Canning told the Blade during a separate interview before the stabbing that hundreds of police officers were to have been stationed along the march route.
He said the many of the officers at the time of the attack were gathered near a protest against the march that Lehava, a right-wing Jewish organization had organized. Canning told the Blade that he had even heard a rumor that Shlissel had planned to attack the Pride march.
“I thought that this couldn’t happen,” said Canning. “We’ve been suffering incitement and verbal abuse from our surroundings and society and even the [Jerusalem] City Council. We kind of lived with it and thought it was the reality, but obviously that’s not the case. People act on these things and this was an example of it today.”
Canning added that Shlissel “should have been sitting in a police station as the march was happening.”
“I was very complimentary of the police,” Canning told the Blade. “I can’t complain. They were very helpful, but obviously they missed something very, very serious. This was a hate crime that could have been prevented.”
Netanyahu, Jerusalem mayor condemn attack
Israeli Prime Minister Benjamin Netanyahu is among those who quickly condemned the attack.

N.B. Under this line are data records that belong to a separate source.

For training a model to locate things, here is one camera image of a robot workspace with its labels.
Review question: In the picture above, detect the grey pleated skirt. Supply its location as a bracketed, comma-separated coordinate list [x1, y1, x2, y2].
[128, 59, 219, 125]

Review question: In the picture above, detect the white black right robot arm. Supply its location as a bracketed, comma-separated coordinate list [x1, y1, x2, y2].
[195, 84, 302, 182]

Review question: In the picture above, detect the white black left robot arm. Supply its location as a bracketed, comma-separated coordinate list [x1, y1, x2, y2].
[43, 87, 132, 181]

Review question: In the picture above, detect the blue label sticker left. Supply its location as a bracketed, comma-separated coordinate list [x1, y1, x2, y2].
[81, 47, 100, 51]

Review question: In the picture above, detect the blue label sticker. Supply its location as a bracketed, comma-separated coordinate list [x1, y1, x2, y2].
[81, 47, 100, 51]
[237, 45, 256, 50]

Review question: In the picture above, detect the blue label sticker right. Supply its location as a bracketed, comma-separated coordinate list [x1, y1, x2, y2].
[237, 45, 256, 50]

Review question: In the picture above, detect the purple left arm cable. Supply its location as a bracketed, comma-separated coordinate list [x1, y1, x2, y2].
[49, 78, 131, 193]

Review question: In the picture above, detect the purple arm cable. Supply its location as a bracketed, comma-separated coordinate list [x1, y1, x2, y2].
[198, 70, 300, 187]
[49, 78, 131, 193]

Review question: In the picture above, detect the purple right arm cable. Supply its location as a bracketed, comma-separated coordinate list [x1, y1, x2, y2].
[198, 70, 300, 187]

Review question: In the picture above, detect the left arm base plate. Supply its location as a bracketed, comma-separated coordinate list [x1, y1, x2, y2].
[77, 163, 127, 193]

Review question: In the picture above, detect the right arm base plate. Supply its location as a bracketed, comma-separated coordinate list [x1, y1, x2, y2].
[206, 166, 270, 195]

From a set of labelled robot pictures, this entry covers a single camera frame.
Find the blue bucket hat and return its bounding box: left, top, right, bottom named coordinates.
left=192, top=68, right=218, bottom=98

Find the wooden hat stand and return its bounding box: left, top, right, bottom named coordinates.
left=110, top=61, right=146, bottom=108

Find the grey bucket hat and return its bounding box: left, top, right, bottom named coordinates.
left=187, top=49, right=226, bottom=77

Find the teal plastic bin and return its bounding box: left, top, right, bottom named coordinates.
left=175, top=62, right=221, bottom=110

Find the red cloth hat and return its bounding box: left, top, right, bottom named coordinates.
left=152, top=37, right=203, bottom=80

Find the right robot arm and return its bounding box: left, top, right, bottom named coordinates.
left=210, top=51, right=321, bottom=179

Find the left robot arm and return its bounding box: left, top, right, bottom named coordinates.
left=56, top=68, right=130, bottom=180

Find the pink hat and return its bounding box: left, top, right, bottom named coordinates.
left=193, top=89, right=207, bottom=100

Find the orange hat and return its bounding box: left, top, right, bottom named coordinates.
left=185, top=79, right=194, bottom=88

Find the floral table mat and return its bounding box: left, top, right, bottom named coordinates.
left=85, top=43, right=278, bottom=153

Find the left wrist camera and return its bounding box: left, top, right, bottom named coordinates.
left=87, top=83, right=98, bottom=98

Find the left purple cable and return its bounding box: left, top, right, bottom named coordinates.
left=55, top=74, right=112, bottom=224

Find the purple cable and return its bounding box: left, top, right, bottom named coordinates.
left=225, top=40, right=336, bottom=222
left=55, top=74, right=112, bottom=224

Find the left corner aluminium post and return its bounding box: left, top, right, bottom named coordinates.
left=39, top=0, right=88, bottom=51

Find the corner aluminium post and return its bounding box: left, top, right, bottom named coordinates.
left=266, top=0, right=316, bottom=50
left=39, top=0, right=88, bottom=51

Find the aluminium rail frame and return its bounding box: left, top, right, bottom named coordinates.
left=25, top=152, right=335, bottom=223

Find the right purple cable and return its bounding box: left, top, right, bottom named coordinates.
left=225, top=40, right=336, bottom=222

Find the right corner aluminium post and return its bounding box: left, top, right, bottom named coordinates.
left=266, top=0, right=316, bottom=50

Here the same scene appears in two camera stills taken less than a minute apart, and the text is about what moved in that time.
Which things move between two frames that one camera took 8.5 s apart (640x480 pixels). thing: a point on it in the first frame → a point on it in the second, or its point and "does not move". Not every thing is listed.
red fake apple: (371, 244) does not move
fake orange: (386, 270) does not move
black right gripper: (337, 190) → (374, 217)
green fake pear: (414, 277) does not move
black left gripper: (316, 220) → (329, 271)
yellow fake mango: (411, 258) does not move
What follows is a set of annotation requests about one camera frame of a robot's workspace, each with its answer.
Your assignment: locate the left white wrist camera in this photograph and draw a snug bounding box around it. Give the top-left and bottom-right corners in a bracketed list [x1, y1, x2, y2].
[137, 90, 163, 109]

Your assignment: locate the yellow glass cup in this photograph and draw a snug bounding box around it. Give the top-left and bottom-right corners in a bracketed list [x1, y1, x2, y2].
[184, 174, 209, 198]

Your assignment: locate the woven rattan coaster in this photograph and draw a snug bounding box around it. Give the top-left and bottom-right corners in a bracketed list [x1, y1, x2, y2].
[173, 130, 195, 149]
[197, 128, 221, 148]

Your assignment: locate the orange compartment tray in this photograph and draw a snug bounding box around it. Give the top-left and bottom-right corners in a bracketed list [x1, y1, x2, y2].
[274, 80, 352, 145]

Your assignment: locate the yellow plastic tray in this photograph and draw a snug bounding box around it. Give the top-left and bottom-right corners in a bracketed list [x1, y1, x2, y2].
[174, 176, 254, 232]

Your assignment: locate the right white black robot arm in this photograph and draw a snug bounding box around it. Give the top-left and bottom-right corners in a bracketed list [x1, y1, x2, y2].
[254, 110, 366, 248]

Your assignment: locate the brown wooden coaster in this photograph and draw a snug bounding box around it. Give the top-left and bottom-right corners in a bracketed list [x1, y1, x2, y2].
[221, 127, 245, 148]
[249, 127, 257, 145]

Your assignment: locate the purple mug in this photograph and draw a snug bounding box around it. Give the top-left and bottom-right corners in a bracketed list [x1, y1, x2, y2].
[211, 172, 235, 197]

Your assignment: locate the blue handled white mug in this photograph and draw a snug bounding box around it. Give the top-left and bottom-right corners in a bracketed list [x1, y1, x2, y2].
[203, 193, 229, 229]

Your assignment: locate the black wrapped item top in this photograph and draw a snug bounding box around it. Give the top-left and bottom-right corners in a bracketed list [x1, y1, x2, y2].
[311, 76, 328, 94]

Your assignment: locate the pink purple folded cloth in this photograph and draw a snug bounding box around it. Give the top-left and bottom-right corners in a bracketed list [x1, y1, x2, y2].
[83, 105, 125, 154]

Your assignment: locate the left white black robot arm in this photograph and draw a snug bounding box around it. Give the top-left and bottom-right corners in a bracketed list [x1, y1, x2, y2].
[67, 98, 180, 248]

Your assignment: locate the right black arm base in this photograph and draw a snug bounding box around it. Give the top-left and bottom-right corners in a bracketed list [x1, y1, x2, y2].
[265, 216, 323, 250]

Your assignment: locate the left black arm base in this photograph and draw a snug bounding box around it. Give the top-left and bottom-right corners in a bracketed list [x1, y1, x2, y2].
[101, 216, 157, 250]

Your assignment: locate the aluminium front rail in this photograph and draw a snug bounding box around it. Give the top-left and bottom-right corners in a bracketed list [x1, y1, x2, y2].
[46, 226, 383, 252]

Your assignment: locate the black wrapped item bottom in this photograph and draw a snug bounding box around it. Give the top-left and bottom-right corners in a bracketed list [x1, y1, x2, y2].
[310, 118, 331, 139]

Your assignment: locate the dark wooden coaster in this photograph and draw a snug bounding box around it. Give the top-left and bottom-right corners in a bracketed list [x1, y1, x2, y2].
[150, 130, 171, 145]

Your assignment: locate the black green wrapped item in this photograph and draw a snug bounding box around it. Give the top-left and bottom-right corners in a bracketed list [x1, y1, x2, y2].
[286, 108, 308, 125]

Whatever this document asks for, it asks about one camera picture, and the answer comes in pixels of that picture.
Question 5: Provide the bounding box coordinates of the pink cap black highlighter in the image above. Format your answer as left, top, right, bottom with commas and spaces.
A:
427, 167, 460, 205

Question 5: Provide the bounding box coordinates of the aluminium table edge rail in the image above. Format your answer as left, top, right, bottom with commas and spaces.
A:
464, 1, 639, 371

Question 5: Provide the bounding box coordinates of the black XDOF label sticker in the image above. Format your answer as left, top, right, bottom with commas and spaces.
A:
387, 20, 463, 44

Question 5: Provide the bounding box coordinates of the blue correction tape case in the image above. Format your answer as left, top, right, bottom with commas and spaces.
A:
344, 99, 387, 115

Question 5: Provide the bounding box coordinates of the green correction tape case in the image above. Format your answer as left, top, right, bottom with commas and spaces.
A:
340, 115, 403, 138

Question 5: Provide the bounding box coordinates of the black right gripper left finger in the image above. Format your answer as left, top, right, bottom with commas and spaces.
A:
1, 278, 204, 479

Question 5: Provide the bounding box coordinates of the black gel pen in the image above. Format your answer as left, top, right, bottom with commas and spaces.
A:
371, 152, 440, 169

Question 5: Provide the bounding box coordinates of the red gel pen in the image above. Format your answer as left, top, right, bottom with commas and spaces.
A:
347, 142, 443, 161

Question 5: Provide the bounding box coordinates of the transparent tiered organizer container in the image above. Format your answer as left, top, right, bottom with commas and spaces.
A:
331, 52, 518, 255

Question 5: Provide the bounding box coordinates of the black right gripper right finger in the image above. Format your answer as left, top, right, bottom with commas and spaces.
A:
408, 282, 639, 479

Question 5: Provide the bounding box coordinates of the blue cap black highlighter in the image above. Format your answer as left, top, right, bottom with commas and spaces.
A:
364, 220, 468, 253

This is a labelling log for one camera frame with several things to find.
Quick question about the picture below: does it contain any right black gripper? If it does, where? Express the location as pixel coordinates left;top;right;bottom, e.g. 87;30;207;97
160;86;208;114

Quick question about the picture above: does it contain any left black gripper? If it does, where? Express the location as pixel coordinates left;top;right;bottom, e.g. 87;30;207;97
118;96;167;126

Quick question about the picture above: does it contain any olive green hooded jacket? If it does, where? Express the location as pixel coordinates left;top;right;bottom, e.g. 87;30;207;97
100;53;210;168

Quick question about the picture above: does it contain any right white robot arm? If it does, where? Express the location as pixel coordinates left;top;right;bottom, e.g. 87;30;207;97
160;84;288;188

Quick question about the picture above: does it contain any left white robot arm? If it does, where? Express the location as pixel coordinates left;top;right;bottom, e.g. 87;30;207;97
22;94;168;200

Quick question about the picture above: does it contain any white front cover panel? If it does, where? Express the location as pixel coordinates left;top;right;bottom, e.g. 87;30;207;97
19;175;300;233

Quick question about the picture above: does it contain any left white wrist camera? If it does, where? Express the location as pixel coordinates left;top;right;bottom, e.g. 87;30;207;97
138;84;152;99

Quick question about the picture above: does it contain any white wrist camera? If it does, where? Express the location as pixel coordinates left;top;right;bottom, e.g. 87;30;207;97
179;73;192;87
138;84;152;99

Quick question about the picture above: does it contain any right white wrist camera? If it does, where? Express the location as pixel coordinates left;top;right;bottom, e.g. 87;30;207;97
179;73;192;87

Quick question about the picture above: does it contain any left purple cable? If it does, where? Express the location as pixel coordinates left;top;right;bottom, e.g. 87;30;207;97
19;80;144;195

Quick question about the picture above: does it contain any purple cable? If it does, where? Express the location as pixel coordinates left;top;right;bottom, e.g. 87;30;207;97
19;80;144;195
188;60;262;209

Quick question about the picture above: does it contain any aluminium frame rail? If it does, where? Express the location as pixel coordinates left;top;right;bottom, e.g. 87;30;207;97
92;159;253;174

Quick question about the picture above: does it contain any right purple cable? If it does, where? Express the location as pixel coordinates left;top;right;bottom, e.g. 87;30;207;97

“Justice will be dealt to whoever was responsible for this act,” said Netanyahu in a statement. “In the state of Israel the individual’s freedom is a basic value. It is up to us to make sure that every man and woman can live in safety at all times. This is how we work and this is how we will continue to do things. I wish a speedy recovery to all those injured.”
“The atrocious act tonight in Jerusalem is an attempt to hurt the quality of life in the city and to prevent the basic right of freedom of expression,” said Jerusalem Mayor Nir Barkat. “In Jerusalem there is a place for everyone and we will continue to fight, together with the police, everyone who tries to hurt another with violence. We have place for everyone and for freedom of expression and we staunchly support all our communities.”
Sephardi Chief Rabbi Yitzhak Yosef and New York Congressman Jerrold Nadler also condemned the attack. National Council of Jewish Women CEO Nancy Kaufman told the Blade the incident left her “horrified and very saddened.”
The Washington D.C. Jewish Community Center also condemned the attack.
“The DCJCC condemns this act of hatred and aggression against the LGBT community and its allies and supporters — and all who stand for inclusion,” it said in a statement.
More than 2,000 people gathered in Jerusalem’s Zion Square after the attack in what Canning described as a spontaneous “protest of support” of the city’s LGBT community. He said people were still “sitting, talking, crying” outside his office at 1:30 a.m. on Friday local time when he spoke with the Blade.
“No one’s going to sleep,” said Canning.
Thursday’s attack took place nearly six years to the day after a shooting at a Tel Aviv LGBT community center left two people dead and 11 others injured.
Nearly 200,000 people took part in the city’s annual Pride parade last month that highlighted transgender rights in Israel. The country’s Supreme Court in 2008 ruled that officials cannot prevent similar events from taking place in Jerusalem.
Canning told the Blade that he welcomes Barkat’s condemnation of the attack, but noted the official has never visited Jerusalem Open House. Canning added he hopes Barkat and others who spoke out against the stabbing attend a pro-LGBT rally that is expected to take place in Jerusalem in the coming days.
“I’m hoping that all those leaders and politicians who are making statements now will come and physically make an appearance and show their support, not just in slogans,” said Canning.